ECE 461.11 First and Second Order Approximations
Summary
TLDRIn ECE 461 Lecture 11, the focus is on first and second order approximations for control systems. The lecture explains the concept of dominant poles, which are crucial for simplifying high-order systems while preserving their behavior. It covers how to identify these poles and match the DC gain for an accurate model. The importance of settling time, overshoot, and damping ratio is discussed, with methods to determine these parameters from a system's step response. The lecture also touches on the practical use of these concepts in real-world applications, such as car suspensions and missile systems.
Takeaways
- 📚 The lecture introduces first and second order approximations for control systems, emphasizing the impracticality of manually calculating higher order systems like the 250th order Maverick missile model.
- 🔍 The concept of dominant poles is highlighted as crucial in understanding system responses, where one or two poles usually have the most significant impact on the system's behavior.
- 🚗 An example is given using a car's vibrational modes to illustrate how the lump mass of the car represents the dominant pole in its response to road conditions.
- 🔑 The importance of modeling is underscored, with the goal of creating a simpler yet accurate representation of a system by matching the dominant pole and DC gain.
- 📉 Definitions of key terms such as 'dominant pole', 'DC gain', 'two percent settling time', 'overshoot', and 'damping ratio' are provided to establish a foundation for understanding control systems.
- 📈 The process of identifying the dominant pole is explained, often being the pole closest to the origin, and its significance in creating a simplified model of the system.

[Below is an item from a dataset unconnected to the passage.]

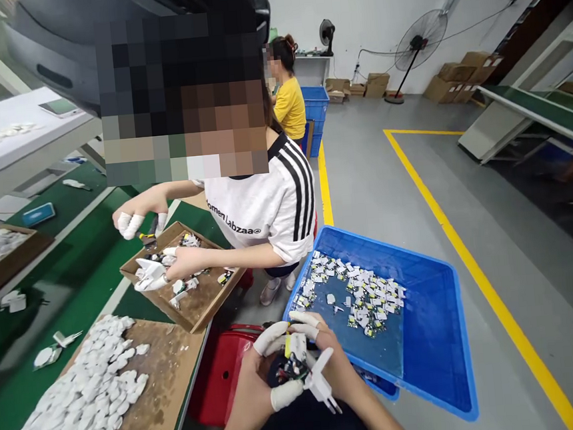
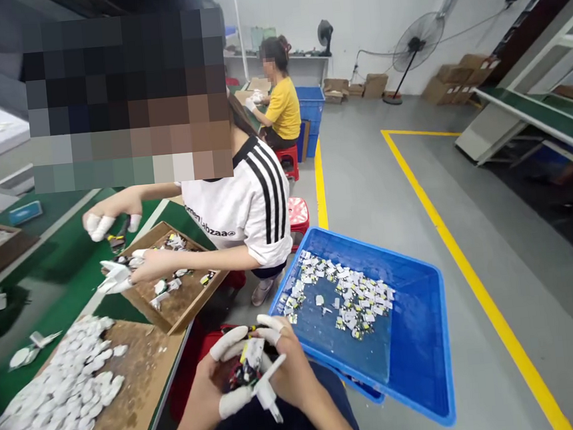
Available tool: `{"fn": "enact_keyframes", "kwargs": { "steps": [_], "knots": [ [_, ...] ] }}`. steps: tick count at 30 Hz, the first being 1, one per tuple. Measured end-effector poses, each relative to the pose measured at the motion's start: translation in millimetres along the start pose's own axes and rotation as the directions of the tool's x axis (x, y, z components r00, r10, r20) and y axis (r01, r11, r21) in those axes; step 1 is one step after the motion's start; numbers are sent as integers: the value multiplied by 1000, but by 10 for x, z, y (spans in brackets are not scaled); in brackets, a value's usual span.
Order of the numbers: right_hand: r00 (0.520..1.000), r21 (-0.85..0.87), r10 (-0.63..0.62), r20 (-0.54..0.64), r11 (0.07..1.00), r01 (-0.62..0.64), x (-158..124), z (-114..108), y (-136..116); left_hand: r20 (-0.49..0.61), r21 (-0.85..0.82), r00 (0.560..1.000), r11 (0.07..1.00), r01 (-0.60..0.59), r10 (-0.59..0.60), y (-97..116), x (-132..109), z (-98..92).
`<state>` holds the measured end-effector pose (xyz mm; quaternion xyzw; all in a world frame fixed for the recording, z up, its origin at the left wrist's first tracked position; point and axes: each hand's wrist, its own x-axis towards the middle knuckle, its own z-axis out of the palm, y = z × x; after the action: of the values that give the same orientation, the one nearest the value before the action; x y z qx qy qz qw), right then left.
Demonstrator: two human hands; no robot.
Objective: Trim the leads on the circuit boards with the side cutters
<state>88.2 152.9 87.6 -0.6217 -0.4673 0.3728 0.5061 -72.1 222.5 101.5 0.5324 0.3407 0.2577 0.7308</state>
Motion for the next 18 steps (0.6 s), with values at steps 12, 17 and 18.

- 📝 The method of determining system parameters from the step response is demonstrated, showing how the DC gain and settling time can be used to infer the system's characteristics.
- 🔄 The script discusses how to handle complex poles, which require considering both the real and imaginary parts to understand the system's behavior fully.
- 📊 The relationship between the damping ratio and overshoot is detailed, explaining how the damping ratio can be used to predict the system's stability and response to changes.
- 📚 A summary of second order systems is mentioned, which would likely include graphical representations and tables for quick reference in determining system characteristics from response data.
- 🔧 The lecture concludes with an overview of how to use the information about dominant poles and system responses to approximate and understand the behavior of more complex systems.
Q & A
What is the main purpose of identifying dominant poles in control systems?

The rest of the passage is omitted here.